(Data excerpts)
▼▼▼

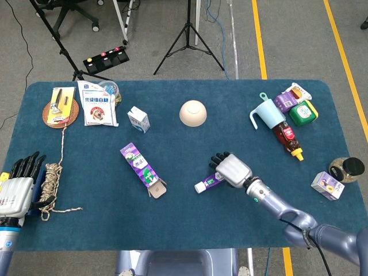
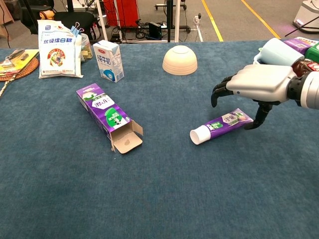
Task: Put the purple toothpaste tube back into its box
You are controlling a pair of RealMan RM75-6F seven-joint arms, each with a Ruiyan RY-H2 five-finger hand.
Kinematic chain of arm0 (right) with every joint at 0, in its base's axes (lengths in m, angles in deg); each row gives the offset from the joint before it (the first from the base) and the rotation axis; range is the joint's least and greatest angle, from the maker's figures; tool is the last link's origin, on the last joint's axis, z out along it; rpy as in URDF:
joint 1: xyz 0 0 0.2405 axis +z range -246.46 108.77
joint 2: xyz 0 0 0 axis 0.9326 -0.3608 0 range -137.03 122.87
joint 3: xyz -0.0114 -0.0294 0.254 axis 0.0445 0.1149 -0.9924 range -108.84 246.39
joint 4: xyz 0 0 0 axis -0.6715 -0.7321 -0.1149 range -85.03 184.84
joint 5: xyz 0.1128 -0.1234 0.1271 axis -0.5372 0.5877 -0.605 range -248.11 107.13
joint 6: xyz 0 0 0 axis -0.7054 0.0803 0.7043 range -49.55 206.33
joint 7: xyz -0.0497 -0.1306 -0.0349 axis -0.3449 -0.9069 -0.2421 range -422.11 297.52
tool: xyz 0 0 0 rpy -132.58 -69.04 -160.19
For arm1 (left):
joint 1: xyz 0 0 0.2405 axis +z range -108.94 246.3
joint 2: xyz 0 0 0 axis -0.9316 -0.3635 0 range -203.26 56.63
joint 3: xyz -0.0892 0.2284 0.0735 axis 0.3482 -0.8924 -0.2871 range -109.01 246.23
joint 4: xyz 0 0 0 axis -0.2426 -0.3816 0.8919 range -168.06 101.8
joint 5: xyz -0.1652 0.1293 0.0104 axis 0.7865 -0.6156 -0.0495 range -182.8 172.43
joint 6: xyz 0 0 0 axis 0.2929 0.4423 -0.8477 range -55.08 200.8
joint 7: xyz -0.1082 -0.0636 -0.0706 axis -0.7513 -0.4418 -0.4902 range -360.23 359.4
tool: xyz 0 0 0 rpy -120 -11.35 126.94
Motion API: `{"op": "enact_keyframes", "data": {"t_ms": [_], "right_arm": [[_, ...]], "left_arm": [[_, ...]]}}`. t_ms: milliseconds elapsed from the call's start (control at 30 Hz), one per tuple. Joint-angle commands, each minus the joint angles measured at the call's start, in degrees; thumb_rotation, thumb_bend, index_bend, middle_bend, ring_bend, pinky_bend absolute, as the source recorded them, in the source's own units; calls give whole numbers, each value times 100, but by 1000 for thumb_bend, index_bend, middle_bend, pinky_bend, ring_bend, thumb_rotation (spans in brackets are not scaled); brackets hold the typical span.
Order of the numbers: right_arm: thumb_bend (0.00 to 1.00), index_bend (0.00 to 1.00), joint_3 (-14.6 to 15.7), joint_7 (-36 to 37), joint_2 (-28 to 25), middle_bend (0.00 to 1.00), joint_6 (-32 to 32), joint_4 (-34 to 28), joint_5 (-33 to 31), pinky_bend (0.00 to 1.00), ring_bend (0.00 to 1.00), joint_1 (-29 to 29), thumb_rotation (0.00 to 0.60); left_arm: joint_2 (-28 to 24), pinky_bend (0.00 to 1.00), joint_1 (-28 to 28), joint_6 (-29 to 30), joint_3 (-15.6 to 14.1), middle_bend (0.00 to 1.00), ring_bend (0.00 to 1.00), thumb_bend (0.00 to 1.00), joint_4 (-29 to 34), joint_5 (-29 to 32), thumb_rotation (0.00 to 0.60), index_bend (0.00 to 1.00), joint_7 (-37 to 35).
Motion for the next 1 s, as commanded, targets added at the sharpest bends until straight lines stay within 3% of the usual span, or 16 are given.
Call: {"op": "enact_keyframes", "data": {"t_ms": [33, 533, 700, 1000], "right_arm": [[217, 277, 19, -64, 2, 234, -54, 17, -59, 288, 216, 42, 600], [284, 332, 106, -43, 204, 266, -410, 139, -397, 328, 243, 314, 600], [341, 380, 134, 63, 273, 317, -417, 252, -438, 382, 316, 383, 600], [401, 549, 240, 538, 390, 520, -218, 438, -341, 517, 517, 383, 600]], "left_arm": [[1, 6, 0, 1, 0, 0, 0, 83, -1, 5, 600, 0, 2], [10, 6, -15, -17, 12, 0, 0, 83, -13, 72, 600, 0, 8], [11, 6, -12, -16, 5, 0, 0, 83, -15, 82, 600, 0, 6], [18, 6, -24, -37, 10, 0, 0, 84, -14, 115, 600, 0, 13]]}}
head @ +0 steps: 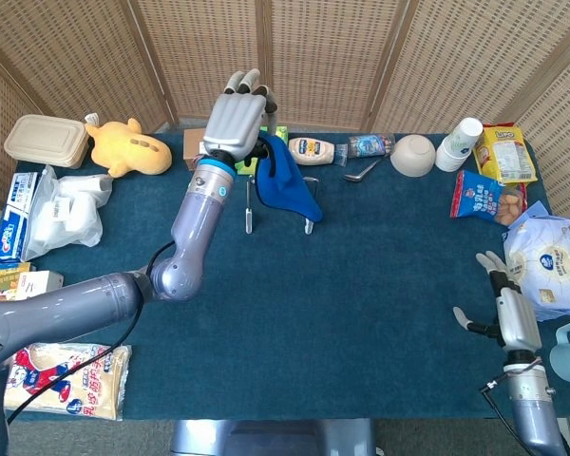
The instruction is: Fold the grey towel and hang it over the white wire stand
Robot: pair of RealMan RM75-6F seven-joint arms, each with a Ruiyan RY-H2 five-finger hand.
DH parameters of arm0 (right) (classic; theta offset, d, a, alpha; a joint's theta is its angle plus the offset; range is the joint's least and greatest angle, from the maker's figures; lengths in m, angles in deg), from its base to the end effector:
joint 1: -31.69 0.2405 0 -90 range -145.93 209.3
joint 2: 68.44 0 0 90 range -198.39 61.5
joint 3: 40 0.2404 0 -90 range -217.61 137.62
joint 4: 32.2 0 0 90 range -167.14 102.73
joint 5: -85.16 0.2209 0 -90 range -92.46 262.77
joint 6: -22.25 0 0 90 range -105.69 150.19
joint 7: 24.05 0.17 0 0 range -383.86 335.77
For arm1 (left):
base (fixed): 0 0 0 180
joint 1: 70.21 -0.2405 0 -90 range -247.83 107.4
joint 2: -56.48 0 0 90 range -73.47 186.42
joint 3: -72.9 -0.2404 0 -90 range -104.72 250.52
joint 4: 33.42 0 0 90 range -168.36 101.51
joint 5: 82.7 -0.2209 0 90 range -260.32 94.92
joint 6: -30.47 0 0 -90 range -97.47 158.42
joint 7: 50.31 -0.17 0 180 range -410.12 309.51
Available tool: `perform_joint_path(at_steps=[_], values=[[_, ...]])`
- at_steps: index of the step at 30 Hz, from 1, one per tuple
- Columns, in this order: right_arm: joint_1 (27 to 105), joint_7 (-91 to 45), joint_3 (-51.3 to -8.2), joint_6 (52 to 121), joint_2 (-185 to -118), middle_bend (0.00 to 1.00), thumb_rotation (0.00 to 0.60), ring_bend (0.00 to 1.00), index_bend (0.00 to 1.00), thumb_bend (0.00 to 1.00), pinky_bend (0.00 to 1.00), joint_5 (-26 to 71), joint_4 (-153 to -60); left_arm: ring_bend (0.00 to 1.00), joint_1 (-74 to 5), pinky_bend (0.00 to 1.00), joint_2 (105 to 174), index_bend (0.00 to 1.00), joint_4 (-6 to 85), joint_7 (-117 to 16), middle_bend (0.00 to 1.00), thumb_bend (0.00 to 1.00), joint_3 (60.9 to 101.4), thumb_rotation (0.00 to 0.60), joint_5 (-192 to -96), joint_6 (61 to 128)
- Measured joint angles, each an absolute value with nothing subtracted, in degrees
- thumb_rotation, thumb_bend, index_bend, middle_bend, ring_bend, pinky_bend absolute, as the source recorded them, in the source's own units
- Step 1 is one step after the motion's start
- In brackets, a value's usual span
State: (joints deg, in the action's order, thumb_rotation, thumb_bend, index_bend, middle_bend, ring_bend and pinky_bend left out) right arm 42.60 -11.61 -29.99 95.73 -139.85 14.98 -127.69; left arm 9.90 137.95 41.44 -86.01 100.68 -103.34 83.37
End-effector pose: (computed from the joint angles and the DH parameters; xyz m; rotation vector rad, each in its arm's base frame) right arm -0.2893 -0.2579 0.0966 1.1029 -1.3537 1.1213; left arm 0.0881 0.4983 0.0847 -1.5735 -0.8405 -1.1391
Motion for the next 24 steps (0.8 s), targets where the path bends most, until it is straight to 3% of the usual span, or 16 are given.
perform_joint_path(at_steps=[16,24], values=[[42.7,-10.6,-29.8,95.0,-140.0,0.03,0.600,0.00,0.02,0.26,0.00,14.3,-126.8,0.07,5.1,0.00,131.0,0.76,53.0,-84.1,0.29,0.53,99.6,0.600,-102.2,85.8],[42.4,-10.9,-29.9,95.1,-140.2,0.03,0.600,0.00,0.02,0.26,0.00,14.4,-126.9,0.07,5.4,0.00,131.9,0.76,50.1,-83.8,0.29,0.53,98.6,0.600,-102.0,85.7]])
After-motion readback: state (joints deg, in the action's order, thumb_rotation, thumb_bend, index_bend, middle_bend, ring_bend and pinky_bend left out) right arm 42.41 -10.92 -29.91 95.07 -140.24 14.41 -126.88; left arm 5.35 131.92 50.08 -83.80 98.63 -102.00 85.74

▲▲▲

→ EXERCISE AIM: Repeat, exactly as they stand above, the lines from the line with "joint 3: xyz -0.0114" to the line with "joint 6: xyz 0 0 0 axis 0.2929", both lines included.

→ ANSWER FOR THE TASK:
joint 3: xyz -0.0114 -0.0294 0.254 axis 0.0445 0.1149 -0.9924 range -108.84 246.39
joint 4: xyz 0 0 0 axis -0.6715 -0.7321 -0.1149 range -85.03 184.84
joint 5: xyz 0.1128 -0.1234 0.1271 axis -0.5372 0.5877 -0.605 range -248.11 107.13
joint 6: xyz 0 0 0 axis -0.7054 0.0803 0.7043 range -49.55 206.33
joint 7: xyz -0.0497 -0.1306 -0.0349 axis -0.3449 -0.9069 -0.2421 range -422.11 297.52
tool: xyz 0 0 0 rpy -132.58 -69.04 -160.19
For arm1 (left):
joint 1: xyz 0 0 0.2405 axis +z range -108.94 246.3
joint 2: xyz 0 0 0 axis -0.9316 -0.3635 0 range -203.26 56.63
joint 3: xyz -0.0892 0.2284 0.0735 axis 0.3482 -0.8924 -0.2871 range -109.01 246.23
joint 4: xyz 0 0 0 axis -0.2426 -0.3816 0.8919 range -168.06 101.8
joint 5: xyz -0.1652 0.1293 0.0104 axis 0.7865 -0.6156 -0.0495 range -182.8 172.43
joint 6: xyz 0 0 0 axis 0.2929 0.4423 -0.8477 range -55.08 200.8

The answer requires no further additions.